GOAL OF THE EXERCISE:
Look through the data below and return each line where "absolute" appears.
[DATA LISTING — start]
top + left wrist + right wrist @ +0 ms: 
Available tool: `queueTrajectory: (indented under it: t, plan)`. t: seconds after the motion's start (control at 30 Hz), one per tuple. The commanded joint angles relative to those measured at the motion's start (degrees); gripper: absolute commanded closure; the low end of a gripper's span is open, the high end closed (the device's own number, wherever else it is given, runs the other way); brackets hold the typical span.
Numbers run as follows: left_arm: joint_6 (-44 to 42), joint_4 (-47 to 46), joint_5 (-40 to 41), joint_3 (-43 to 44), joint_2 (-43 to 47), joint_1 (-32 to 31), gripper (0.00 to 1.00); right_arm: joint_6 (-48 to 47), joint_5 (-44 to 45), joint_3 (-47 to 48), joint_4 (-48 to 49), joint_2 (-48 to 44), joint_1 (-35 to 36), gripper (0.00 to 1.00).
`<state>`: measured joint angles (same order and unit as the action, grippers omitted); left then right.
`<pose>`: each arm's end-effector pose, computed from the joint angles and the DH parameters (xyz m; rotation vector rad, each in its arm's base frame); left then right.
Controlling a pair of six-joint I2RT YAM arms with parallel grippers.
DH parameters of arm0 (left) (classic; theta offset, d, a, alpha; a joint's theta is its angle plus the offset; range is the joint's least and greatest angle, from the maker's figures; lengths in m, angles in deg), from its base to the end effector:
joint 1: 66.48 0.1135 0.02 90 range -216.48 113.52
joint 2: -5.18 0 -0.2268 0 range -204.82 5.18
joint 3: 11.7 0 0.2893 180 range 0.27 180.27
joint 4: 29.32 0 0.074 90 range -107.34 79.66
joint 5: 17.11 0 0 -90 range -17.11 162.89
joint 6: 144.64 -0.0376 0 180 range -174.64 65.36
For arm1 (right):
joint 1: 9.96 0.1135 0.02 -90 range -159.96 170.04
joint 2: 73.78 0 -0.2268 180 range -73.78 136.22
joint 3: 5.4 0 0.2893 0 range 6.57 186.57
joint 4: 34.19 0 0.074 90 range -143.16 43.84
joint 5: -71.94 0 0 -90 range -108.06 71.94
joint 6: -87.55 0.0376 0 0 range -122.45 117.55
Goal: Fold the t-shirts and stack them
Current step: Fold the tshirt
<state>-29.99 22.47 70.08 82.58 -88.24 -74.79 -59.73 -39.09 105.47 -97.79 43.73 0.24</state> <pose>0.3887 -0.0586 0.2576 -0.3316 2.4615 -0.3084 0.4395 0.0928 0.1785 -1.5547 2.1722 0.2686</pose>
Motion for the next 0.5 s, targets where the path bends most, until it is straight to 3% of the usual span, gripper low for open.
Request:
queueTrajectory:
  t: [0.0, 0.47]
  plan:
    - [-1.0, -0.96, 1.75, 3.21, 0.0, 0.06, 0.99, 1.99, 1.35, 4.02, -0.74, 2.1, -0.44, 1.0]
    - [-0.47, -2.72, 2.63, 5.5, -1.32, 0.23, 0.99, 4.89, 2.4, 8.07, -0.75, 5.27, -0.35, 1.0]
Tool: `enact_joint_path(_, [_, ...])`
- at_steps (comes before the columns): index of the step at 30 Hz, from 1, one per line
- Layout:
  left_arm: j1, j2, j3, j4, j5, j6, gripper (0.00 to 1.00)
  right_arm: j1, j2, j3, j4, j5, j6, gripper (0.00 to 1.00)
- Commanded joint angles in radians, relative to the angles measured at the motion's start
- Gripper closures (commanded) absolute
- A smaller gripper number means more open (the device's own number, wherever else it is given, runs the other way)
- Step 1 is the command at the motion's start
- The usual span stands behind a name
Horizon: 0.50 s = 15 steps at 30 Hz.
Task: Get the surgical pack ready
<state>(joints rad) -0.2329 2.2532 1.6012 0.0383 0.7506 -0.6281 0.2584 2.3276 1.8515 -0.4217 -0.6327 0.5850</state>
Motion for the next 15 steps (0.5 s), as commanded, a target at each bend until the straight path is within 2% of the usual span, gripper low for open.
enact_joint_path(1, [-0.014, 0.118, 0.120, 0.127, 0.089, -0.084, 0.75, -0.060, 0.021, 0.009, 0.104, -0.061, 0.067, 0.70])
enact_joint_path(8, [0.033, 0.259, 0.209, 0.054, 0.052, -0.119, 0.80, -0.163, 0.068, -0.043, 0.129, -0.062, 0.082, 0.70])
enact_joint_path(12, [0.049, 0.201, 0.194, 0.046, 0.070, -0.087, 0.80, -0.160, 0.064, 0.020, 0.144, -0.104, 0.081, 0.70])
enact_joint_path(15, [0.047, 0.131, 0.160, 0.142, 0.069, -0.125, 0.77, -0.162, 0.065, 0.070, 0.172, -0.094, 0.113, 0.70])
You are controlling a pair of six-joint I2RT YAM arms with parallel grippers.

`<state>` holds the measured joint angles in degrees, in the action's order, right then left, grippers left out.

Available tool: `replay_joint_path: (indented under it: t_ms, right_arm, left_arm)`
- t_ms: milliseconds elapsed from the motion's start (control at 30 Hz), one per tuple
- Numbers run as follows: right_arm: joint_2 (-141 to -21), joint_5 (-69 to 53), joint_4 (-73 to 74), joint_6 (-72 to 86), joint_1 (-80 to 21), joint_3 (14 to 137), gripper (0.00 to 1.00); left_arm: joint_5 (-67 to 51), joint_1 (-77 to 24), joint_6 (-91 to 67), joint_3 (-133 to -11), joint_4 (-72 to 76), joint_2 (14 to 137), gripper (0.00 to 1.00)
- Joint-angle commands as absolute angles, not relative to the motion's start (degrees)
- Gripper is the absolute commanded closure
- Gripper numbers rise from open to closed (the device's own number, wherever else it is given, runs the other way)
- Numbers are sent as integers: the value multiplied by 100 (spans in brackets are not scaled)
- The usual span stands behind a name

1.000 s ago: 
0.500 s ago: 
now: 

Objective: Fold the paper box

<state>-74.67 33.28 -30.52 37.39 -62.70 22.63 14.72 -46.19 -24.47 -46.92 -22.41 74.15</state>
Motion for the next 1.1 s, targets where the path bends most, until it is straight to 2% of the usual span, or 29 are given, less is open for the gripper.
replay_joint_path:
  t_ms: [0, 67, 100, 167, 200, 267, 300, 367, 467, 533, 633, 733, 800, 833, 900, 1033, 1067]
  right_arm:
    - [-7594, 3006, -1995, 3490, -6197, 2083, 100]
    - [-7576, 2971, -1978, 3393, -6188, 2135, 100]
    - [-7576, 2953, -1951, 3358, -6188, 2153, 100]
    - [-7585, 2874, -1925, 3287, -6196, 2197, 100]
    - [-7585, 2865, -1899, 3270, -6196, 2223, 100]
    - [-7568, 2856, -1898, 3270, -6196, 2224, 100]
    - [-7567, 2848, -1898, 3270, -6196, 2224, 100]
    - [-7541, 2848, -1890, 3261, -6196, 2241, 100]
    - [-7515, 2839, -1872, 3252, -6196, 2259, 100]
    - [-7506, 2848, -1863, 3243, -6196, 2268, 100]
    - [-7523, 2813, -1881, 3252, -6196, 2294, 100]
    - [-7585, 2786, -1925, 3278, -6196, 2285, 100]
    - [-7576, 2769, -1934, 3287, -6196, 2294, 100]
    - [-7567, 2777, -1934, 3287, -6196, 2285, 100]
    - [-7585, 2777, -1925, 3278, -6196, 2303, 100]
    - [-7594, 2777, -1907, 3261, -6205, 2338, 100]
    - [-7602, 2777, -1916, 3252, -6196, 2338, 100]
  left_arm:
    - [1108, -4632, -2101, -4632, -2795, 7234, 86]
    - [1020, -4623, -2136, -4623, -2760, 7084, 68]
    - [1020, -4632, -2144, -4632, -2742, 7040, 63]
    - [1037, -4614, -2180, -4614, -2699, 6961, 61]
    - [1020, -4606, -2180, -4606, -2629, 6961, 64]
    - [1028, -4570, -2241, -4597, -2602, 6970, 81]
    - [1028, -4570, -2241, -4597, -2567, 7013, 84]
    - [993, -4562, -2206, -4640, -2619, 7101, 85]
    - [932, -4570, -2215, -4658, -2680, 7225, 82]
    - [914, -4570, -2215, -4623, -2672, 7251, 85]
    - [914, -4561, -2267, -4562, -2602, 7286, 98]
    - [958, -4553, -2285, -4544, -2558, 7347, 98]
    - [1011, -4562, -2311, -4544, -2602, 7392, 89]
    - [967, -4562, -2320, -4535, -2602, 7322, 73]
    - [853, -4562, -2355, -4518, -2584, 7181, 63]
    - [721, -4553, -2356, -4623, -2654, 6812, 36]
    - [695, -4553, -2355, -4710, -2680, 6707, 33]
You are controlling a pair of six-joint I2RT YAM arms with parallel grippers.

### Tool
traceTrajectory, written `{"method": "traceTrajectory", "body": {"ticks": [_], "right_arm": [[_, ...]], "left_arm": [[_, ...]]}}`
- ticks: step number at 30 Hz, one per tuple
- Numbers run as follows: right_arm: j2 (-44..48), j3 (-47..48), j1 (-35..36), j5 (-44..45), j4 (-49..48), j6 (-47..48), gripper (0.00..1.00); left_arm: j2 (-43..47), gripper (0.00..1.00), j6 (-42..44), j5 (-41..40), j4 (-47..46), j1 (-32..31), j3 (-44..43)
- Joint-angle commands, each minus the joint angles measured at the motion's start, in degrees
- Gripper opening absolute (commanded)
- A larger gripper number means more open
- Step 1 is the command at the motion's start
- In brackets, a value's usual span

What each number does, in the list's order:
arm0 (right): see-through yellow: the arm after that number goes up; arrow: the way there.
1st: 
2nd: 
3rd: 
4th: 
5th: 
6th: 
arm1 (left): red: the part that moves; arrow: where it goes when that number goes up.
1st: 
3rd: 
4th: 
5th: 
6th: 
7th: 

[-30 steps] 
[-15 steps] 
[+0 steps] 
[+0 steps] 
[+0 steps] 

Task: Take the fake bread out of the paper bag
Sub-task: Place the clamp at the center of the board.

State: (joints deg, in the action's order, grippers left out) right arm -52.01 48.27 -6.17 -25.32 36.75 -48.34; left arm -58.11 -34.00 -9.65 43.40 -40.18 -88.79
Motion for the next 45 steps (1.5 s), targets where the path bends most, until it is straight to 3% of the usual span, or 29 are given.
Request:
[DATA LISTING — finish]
COMPLETED TASK:
Available tool: `queueTrajectory: (indented under it: t, plan)`. t: seconds after the motion's start (control at 30 Hz), one per tuple. The commanded joint angles relative to those measured at the motion's start (degrees); gripper: absolute commanded closure; the low end of a gripper's span is open, the high end closed (the device's own number, wherever else it is given, runs the other way); brackets hold the typical span.
- Gripper closures (commanded) absolute
- Joint-angle commands as absolute angles, not relative to the motion's start (degrees)
- Gripper is the absolute commanded closure
- Gripper opening absolute (commanded)

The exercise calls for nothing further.